California food truck recovers after theft
Food trucks may be seen as a road to riches for foodservice entrepreneurs, but the owners of the No Tomatoes truck in Los Angeles learned over the holidays that plans can be curbed quickly by theft.
Several suspects have been charged in Fresno County, Calif., in connection with the Dec. 23 theft of the bright orange No Tomatoes truck from its commissary in Los Angeles. Police discovered the truck three days later in a motel parking lot six hours away in Fowler, Calif., with its signage skin partially peeled off and repainted with the words “Bad Boy Burgers.”
“The food truck industry out here is still a little bit like the Wild West,” said Kim Billingsley, director and co-owner of No Tomatoes, which took to the road on Oct. 22, 2010. A year later Billingsley opened the brick-and-mortar No Tomatoes! Indian Café in Los Angeles.
The theft generated attention on Twitter, where fans joined the hunt with Tweets about the license plate number.
Billingsley said the truck driver left the leased truck at the Slauson Foods commissary in Los Angeles at about 3:30 p.m. on Dec. 23. The truck was reported missing on the afternoon of Dec. 25, after a search failed to turn up the half-ton truck.
Billingsley filed a stolen vehicle report with the Los Angeles Police Department, and authorities in Fresno County, Calif., nearly six hours away, discovered it in a motel parking lot on Dec. 27 near Fresno.
One of the suspects is a former employee of No Tomatoes, Billingsley said. “The manager of this little motel had seen these guys spray-painting the truck,” Billingsley said. “He questioned them, got a license plate number and then called the police.”
The suspects had repainted the passenger/service side of the truck, as well as the front and part of the driver’s side. They also had peeled off any reference to the brand and city-issued permits, decals and health department grades.
“They one thing they didn’t remove was the license plate,” Billingsley said.

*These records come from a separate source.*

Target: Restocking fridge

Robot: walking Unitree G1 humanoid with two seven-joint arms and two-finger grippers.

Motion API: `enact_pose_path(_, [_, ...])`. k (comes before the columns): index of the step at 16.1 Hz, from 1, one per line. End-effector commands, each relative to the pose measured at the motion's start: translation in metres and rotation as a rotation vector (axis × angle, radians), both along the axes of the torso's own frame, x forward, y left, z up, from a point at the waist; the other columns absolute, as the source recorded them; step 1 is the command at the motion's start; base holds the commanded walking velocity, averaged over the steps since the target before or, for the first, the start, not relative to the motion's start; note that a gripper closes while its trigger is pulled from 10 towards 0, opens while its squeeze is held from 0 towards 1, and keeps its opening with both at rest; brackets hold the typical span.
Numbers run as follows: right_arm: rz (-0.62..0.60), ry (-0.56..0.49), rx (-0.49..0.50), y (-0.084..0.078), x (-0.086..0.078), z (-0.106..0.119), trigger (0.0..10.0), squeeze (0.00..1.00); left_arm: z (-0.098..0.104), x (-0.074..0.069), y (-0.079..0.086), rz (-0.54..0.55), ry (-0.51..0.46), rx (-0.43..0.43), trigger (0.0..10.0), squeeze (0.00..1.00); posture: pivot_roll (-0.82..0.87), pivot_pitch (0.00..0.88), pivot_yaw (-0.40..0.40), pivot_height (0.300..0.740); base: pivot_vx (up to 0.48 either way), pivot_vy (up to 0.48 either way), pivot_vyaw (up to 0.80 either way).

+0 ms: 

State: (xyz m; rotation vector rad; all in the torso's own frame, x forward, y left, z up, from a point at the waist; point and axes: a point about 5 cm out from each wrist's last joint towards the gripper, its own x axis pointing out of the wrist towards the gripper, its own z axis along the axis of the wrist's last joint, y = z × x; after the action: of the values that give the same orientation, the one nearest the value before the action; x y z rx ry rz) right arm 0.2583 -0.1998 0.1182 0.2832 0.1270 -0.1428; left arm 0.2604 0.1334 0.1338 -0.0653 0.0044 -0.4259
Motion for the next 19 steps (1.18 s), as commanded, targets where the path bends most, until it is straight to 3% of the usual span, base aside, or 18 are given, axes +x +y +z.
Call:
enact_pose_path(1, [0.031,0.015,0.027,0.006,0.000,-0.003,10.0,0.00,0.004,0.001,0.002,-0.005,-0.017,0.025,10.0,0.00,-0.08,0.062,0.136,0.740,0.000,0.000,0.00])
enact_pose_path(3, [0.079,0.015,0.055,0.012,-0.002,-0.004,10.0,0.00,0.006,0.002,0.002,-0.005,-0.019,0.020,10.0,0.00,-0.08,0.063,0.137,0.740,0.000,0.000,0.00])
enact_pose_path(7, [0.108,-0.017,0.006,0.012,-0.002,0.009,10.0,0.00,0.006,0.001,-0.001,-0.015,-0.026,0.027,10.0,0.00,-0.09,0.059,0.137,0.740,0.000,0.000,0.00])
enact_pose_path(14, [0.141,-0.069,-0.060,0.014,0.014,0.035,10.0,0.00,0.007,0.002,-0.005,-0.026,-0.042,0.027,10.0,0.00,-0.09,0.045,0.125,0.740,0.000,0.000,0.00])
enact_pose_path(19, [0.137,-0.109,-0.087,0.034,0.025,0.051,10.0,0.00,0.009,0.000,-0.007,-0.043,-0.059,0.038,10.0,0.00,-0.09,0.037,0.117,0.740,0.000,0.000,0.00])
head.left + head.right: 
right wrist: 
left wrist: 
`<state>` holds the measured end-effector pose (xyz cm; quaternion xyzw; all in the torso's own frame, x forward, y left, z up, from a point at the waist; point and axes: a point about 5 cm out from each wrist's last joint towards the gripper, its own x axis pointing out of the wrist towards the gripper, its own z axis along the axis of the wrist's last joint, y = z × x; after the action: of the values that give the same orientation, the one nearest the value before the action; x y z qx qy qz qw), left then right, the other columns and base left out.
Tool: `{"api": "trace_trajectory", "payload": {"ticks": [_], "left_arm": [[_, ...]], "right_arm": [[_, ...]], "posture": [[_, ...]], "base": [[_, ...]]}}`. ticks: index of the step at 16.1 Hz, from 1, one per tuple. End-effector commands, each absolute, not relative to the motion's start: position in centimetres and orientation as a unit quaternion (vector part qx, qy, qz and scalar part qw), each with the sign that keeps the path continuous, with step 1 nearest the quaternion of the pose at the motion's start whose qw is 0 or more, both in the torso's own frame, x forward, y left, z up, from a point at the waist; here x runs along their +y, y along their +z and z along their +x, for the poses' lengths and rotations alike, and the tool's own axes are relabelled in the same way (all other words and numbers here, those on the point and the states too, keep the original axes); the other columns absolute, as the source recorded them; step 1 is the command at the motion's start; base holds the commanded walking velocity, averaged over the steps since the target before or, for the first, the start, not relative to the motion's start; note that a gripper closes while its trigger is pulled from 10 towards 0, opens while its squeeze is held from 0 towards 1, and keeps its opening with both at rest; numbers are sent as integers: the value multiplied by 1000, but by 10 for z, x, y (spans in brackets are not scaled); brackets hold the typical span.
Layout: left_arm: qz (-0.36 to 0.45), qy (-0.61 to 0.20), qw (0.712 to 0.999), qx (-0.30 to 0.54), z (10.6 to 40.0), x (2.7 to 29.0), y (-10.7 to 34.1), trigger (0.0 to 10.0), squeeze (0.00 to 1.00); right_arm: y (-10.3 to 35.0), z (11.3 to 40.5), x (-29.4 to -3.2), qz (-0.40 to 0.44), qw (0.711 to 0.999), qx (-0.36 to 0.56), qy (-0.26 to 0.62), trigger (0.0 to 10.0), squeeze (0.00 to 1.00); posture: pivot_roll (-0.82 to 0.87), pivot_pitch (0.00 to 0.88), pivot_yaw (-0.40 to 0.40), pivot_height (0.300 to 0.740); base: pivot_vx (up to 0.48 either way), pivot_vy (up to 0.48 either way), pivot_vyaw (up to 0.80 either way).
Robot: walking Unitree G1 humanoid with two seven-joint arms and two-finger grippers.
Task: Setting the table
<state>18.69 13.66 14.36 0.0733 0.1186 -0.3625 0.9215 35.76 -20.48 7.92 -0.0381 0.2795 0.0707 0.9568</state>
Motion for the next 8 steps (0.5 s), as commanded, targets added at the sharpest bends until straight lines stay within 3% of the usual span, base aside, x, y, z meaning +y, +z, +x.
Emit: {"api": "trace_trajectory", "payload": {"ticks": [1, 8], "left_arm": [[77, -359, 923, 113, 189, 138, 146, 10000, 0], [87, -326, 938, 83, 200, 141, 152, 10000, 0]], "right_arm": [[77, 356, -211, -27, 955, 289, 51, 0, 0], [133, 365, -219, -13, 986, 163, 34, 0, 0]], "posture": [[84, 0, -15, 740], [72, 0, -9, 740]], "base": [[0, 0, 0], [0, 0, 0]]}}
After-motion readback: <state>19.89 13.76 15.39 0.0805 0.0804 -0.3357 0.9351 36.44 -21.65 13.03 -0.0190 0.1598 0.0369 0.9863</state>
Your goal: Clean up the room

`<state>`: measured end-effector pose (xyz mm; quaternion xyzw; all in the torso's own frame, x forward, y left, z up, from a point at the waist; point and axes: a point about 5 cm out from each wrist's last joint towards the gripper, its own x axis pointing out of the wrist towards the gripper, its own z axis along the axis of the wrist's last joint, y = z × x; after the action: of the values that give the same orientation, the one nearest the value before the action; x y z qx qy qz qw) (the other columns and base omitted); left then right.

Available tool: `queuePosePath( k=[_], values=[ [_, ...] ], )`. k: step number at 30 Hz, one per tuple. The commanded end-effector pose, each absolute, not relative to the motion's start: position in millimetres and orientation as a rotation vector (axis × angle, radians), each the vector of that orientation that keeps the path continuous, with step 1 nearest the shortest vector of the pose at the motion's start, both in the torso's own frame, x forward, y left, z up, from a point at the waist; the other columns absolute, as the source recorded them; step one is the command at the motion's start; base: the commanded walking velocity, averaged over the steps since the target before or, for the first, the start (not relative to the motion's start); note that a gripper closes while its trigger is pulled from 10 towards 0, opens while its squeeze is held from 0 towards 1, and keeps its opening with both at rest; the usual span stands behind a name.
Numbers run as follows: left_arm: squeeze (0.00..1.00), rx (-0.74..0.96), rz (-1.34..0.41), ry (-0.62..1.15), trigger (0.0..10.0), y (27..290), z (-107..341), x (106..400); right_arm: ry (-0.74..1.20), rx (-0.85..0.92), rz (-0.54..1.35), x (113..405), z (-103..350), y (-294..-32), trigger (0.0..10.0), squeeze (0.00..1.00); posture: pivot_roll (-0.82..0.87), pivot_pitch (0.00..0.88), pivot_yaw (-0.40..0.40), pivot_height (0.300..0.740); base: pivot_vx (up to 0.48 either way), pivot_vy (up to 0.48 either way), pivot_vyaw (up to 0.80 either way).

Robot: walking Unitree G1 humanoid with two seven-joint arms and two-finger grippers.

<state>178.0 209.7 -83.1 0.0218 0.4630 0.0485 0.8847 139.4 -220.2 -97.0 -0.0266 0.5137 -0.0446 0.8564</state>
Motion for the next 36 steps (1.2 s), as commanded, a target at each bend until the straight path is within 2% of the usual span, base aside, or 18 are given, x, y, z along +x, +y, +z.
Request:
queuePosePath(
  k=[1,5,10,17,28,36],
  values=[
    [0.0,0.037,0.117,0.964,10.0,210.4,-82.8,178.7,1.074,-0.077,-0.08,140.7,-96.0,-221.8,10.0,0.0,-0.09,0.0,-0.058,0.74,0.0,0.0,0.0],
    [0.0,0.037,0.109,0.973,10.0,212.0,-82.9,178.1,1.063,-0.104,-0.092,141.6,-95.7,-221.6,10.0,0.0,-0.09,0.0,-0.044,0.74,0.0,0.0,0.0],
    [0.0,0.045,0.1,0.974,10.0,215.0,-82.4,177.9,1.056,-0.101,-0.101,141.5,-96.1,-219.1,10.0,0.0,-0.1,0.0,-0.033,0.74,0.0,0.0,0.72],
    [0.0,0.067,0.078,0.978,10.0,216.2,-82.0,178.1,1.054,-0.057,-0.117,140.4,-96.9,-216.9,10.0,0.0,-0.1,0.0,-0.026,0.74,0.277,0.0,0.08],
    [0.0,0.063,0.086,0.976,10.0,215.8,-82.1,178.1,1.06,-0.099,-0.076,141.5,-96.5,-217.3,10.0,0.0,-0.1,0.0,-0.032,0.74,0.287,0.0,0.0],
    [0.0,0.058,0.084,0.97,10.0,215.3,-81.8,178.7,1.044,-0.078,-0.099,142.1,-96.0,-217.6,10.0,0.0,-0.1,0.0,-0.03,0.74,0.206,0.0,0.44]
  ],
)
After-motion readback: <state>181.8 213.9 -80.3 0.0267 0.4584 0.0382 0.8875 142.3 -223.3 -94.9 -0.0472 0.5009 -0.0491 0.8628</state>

Billingsley said the truck, which is leased from Slauson, is covered by insurance, but she is unsure if the insurance company will cover any loss of income. The truck returned, in its “Bad Boy Burger” state, for service on Jan. 2 during the Rose Bowl game in Pasadena, Calif., Billingsley said, but the owners hope to get it rewrapped with No Tomatoes signage
“Because it’s still kind of the Wild West,” Billingsley said, “you don’t always get the cream of the crop people to work for you. It’s long hours. It’s often affected by the weather, or the truck breaks down. It can be very stressful. It’s not for everybody.”
The New Year holiday has delayed getting the No Tomatoes signage back, but the owners hope to have it back in shape by next week.
Billingsley said her insurance company told her food trucks usually are stolen and sent to a chop shop to be sold for parts, and that an intact truck repurposed is rare.
She also said the commissary is changing its security policies and now keeps the truck keys themselves under lock and key to prevent further thefts.
“Food trucks are not for the faint of heart,” Billingsley said. “For our café, I don’t have to worry about someone coming in and moving my restaurant.”